Your answer must be the full set of records, repeated exactly.

_Material to process_
☆ ☆ ☆

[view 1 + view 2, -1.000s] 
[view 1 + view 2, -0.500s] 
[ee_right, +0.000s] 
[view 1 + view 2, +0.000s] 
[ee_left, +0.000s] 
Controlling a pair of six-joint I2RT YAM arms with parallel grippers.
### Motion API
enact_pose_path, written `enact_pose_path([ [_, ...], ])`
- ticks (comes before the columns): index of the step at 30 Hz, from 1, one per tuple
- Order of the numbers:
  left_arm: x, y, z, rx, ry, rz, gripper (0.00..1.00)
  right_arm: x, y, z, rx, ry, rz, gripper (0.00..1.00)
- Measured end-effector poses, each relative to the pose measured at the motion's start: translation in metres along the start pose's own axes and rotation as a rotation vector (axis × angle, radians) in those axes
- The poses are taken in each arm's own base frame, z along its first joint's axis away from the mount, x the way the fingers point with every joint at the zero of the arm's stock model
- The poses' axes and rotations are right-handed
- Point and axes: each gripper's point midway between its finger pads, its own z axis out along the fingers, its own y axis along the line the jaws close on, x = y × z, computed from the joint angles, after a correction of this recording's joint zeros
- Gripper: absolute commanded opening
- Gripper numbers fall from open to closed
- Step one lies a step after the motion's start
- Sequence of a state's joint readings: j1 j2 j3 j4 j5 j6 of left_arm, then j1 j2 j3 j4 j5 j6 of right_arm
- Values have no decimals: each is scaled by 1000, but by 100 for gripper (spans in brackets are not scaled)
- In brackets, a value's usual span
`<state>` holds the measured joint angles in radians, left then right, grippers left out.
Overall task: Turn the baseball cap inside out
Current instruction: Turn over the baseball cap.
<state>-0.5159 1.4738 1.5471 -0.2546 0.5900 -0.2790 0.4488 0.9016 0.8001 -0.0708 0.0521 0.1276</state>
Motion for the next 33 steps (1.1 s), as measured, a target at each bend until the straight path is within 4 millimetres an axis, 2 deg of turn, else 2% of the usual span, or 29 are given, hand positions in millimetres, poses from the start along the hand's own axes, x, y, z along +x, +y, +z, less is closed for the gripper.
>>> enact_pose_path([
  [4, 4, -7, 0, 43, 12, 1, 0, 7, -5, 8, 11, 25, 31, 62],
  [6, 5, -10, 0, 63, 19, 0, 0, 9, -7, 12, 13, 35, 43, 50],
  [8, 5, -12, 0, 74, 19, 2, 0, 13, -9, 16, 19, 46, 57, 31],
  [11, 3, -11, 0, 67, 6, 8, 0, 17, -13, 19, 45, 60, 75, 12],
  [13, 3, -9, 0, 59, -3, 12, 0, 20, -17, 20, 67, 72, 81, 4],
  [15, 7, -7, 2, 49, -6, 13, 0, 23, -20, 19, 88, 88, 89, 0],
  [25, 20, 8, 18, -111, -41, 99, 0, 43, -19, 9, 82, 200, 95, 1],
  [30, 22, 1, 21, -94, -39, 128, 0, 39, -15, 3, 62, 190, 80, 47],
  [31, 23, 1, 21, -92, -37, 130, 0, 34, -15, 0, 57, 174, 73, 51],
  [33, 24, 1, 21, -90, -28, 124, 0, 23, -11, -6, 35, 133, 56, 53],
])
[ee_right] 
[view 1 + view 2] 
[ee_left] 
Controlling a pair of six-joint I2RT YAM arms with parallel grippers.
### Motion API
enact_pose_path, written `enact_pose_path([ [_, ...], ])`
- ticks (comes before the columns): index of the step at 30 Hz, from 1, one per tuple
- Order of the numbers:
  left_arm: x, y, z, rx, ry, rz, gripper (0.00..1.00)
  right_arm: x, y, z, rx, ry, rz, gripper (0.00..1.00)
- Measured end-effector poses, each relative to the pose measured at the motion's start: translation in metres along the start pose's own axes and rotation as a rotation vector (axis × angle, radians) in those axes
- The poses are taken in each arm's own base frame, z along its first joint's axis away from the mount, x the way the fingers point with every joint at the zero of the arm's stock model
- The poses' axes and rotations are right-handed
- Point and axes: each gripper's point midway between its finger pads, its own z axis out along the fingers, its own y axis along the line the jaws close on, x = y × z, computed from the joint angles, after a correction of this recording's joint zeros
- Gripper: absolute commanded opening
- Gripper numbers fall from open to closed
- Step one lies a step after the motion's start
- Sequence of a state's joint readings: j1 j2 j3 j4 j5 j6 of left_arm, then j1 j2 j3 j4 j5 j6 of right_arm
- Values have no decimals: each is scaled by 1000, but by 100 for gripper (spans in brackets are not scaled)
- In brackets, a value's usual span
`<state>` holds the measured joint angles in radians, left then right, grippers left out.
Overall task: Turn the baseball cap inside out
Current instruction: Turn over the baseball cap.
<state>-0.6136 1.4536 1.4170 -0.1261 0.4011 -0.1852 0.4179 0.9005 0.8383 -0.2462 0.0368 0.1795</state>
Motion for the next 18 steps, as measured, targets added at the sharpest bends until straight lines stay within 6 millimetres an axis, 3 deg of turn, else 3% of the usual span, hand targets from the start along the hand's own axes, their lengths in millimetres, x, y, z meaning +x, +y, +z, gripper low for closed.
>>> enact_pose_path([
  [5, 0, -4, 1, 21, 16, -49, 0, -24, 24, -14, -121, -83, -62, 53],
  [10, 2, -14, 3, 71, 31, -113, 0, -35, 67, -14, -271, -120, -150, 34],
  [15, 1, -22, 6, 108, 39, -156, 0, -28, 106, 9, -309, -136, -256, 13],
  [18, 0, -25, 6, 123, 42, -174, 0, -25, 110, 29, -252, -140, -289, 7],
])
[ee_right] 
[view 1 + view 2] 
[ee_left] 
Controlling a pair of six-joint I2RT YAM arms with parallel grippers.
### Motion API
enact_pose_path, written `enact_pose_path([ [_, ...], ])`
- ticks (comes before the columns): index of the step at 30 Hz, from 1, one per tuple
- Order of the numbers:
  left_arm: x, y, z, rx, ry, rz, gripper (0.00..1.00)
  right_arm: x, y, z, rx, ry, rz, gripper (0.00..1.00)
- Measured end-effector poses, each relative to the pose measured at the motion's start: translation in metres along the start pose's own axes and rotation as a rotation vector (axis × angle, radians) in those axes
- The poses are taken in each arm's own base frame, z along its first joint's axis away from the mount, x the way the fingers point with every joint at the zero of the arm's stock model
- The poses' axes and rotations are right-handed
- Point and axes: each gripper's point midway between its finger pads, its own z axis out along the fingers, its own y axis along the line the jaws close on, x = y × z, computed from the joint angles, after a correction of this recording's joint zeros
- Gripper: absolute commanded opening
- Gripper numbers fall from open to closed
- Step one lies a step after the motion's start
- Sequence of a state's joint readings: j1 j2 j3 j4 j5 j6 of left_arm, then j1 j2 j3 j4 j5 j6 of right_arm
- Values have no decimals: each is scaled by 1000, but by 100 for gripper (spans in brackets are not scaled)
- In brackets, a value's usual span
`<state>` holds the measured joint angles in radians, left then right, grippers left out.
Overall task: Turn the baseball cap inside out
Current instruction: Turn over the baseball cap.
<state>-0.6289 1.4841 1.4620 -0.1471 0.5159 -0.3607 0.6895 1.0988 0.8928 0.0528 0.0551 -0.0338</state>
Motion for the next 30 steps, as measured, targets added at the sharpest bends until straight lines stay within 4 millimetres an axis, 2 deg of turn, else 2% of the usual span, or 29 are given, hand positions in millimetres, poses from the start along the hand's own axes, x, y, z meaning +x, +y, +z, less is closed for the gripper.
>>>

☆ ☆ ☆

_Exercise output_
[view 1 + view 2, -1.000s] 
[view 1 + view 2, -0.500s] 
[ee_right, +0.000s] 
[view 1 + view 2, +0.000s] 
[ee_left, +0.000s] 
Controlling a pair of six-joint I2RT YAM arms with parallel grippers.
### Motion API
enact_pose_path, written `enact_pose_path([ [_, ...], ])`
- ticks (comes before the columns): index of the step at 30 Hz, from 1, one per tuple
- Order of the numbers:
  left_arm: x, y, z, rx, ry, rz, gripper (0.00..1.00)
  right_arm: x, y, z, rx, ry, rz, gripper (0.00..1.00)
- Measured end-effector poses, each relative to the pose measured at the motion's start: translation in metres along the start pose's own axes and rotation as a rotation vector (axis × angle, radians) in those axes
- The poses are taken in each arm's own base frame, z along its first joint's axis away from the mount, x the way the fingers point with every joint at the zero of the arm's stock model
- The poses' axes and rotations are right-handed
- Point and axes: each gripper's point midway between its finger pads, its own z axis out along the fingers, its own y axis along the line the jaws close on, x = y × z, computed from the joint angles, after a correction of this recording's joint zeros
- Gripper: absolute commanded opening
- Gripper numbers fall from open to closed
- Step one lies a step after the motion's start
- Sequence of a state's joint readings: j1 j2 j3 j4 j5 j6 of left_arm, then j1 j2 j3 j4 j5 j6 of right_arm
- Values have no decimals: each is scaled by 1000, but by 100 for gripper (spans in brackets are not scaled)
- In brackets, a value's usual span
`<state>` holds the measured joint angles in radians, left then right, grippers left out.
Overall task: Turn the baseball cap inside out
Current instruction: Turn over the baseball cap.
<state>-0.5159 1.4738 1.5471 -0.2546 0.5900 -0.2790 0.4488 0.9016 0.8001 -0.0708 0.0521 0.1276</state>
Motion for the next 33 steps (1.1 s), as measured, a target at each bend until the straight path is within 4 millimetres an axis, 2 deg of turn, else 2% of the usual span, or 29 are given, hand positions in millimetres, poses from the start along the hand's own axes, x, y, z along +x, +y, +z, less is closed for the gripper.
>>> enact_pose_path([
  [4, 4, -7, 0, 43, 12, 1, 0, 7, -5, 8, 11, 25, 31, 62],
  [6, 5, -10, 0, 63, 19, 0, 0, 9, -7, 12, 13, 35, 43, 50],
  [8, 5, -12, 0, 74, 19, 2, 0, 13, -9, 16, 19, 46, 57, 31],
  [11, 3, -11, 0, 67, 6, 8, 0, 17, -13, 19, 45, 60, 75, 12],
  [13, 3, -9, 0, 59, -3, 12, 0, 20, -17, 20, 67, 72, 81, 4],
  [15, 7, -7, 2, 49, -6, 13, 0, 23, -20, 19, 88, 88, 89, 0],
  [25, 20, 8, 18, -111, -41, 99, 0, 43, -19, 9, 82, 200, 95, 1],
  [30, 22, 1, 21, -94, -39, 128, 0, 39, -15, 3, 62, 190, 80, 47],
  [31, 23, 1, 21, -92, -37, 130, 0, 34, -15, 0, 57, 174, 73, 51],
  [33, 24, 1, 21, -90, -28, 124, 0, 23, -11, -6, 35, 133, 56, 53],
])
[ee_right] 
[view 1 + view 2] 
[ee_left] 
Controlling a pair of six-joint I2RT YAM arms with parallel grippers.
### Motion API
enact_pose_path, written `enact_pose_path([ [_, ...], ])`
- ticks (comes before the columns): index of the step at 30 Hz, from 1, one per tuple
- Order of the numbers:
  left_arm: x, y, z, rx, ry, rz, gripper (0.00..1.00)
  right_arm: x, y, z, rx, ry, rz, gripper (0.00..1.00)
- Measured end-effector poses, each relative to the pose measured at the motion's start: translation in metres along the start pose's own axes and rotation as a rotation vector (axis × angle, radians) in those axes
- The poses are taken in each arm's own base frame, z along its first joint's axis away from the mount, x the way the fingers point with every joint at the zero of the arm's stock model
- The poses' axes and rotations are right-handed
- Point and axes: each gripper's point midway between its finger pads, its own z axis out along the fingers, its own y axis along the line the jaws close on, x = y × z, computed from the joint angles, after a correction of this recording's joint zeros
- Gripper: absolute commanded opening
- Gripper numbers fall from open to closed
- Step one lies a step after the motion's start
- Sequence of a state's joint readings: j1 j2 j3 j4 j5 j6 of left_arm, then j1 j2 j3 j4 j5 j6 of right_arm
- Values have no decimals: each is scaled by 1000, but by 100 for gripper (spans in brackets are not scaled)
- In brackets, a value's usual span
`<state>` holds the measured joint angles in radians, left then right, grippers left out.
Overall task: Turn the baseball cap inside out
Current instruction: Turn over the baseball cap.
<state>-0.6136 1.4536 1.4170 -0.1261 0.4011 -0.1852 0.4179 0.9005 0.8383 -0.2462 0.0368 0.1795</state>
Motion for the next 18 steps, as measured, targets added at the sharpest bends until straight lines stay within 6 millimetres an axis, 3 deg of turn, else 3% of the usual span, hand targets from the start along the hand's own axes, their lengths in millimetres, x, y, z meaning +x, +y, +z, gripper low for closed.
>>> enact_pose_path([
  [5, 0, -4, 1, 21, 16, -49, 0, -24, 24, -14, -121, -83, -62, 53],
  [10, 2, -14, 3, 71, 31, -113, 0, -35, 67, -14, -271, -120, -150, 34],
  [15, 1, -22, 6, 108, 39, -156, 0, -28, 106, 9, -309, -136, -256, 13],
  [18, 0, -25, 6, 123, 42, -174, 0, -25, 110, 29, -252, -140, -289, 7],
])
[ee_right] 
[view 1 + view 2] 
[ee_left] 
Controlling a pair of six-joint I2RT YAM arms with parallel grippers.
### Motion API
enact_pose_path, written `enact_pose_path([ [_, ...], ])`
- ticks (comes before the columns): index of the step at 30 Hz, from 1, one per tuple
- Order of the numbers:
  left_arm: x, y, z, rx, ry, rz, gripper (0.00..1.00)
  right_arm: x, y, z, rx, ry, rz, gripper (0.00..1.00)
- Measured end-effector poses, each relative to the pose measured at the motion's start: translation in metres along the start pose's own axes and rotation as a rotation vector (axis × angle, radians) in those axes
- The poses are taken in each arm's own base frame, z along its first joint's axis away from the mount, x the way the fingers point with every joint at the zero of the arm's stock model
- The poses' axes and rotations are right-handed
- Point and axes: each gripper's point midway between its finger pads, its own z axis out along the fingers, its own y axis along the line the jaws close on, x = y × z, computed from the joint angles, after a correction of this recording's joint zeros
- Gripper: absolute commanded opening
- Gripper numbers fall from open to closed
- Step one lies a step after the motion's start
- Sequence of a state's joint readings: j1 j2 j3 j4 j5 j6 of left_arm, then j1 j2 j3 j4 j5 j6 of right_arm
- Values have no decimals: each is scaled by 1000, but by 100 for gripper (spans in brackets are not scaled)
- In brackets, a value's usual span
`<state>` holds the measured joint angles in radians, left then right, grippers left out.
Overall task: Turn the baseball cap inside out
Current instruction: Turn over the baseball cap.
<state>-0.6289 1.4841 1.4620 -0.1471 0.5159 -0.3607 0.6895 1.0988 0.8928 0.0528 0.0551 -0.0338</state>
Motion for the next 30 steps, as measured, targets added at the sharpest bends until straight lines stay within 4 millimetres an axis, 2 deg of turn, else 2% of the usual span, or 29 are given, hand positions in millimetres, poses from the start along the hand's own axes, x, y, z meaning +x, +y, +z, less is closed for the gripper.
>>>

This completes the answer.